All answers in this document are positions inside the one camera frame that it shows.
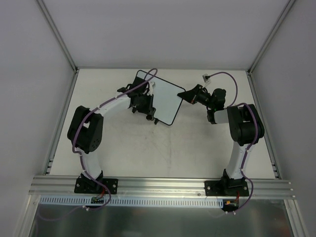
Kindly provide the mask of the black felt whiteboard eraser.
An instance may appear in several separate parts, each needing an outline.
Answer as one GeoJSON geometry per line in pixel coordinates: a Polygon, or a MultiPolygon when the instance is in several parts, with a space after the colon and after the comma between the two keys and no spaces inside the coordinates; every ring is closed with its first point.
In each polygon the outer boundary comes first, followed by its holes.
{"type": "Polygon", "coordinates": [[[154,120],[154,117],[152,115],[147,115],[146,116],[146,120],[148,121],[153,121],[154,120]]]}

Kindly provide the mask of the white whiteboard black frame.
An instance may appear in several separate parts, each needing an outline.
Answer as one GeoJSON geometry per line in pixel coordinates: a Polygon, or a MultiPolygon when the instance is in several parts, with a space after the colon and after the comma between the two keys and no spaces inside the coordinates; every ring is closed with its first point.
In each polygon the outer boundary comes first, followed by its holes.
{"type": "Polygon", "coordinates": [[[154,117],[159,122],[172,125],[182,103],[177,94],[184,92],[185,89],[159,77],[154,77],[150,81],[156,84],[153,93],[153,107],[156,109],[154,117]]]}

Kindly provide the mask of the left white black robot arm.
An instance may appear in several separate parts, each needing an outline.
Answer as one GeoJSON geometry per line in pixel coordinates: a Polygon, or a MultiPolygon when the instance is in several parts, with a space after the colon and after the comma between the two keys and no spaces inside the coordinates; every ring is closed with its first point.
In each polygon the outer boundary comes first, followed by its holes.
{"type": "Polygon", "coordinates": [[[132,84],[118,89],[115,97],[94,109],[76,108],[67,138],[72,143],[73,153],[80,157],[81,175],[87,179],[86,187],[91,192],[97,193],[103,187],[103,171],[96,150],[102,141],[104,120],[127,109],[145,114],[149,121],[153,120],[156,112],[153,107],[154,86],[149,79],[135,79],[132,84]]]}

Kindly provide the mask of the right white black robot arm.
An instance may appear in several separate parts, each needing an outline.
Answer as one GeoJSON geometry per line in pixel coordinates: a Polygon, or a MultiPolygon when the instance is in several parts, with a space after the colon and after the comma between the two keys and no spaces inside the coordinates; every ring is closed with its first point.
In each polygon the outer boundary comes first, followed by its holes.
{"type": "Polygon", "coordinates": [[[177,96],[190,104],[206,106],[207,120],[211,124],[228,124],[234,142],[229,164],[220,180],[204,182],[205,195],[248,197],[249,188],[245,178],[248,154],[265,134],[255,106],[242,104],[225,108],[226,90],[217,88],[210,94],[200,84],[177,96]]]}

☆ ☆ ☆

» Exercise:
Copy all lines above where "whiteboard" is present.

» Your solution:
Kindly provide the mask of the black felt whiteboard eraser.
Kindly provide the mask of the white whiteboard black frame.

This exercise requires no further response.